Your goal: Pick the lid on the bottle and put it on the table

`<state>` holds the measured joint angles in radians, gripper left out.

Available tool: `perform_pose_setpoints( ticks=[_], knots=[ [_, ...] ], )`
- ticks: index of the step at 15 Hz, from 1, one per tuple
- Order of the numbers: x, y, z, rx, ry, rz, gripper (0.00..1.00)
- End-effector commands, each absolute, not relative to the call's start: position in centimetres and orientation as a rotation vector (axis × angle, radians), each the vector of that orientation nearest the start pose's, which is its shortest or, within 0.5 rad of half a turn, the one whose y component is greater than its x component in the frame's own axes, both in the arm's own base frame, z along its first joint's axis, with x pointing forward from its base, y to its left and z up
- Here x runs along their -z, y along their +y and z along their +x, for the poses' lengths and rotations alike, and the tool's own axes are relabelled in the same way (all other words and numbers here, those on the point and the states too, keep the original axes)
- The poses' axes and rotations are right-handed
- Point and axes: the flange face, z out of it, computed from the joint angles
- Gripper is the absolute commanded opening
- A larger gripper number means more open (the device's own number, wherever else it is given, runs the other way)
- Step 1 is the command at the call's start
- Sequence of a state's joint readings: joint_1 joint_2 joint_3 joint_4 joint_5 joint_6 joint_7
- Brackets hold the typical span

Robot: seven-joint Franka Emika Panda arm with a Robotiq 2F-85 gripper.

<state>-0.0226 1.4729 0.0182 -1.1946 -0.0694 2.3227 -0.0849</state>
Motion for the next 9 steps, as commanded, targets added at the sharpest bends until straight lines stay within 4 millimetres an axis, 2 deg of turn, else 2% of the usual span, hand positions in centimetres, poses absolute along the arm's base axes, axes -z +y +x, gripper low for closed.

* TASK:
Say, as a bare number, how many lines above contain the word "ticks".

* ANSWER TO THIS TASK:
2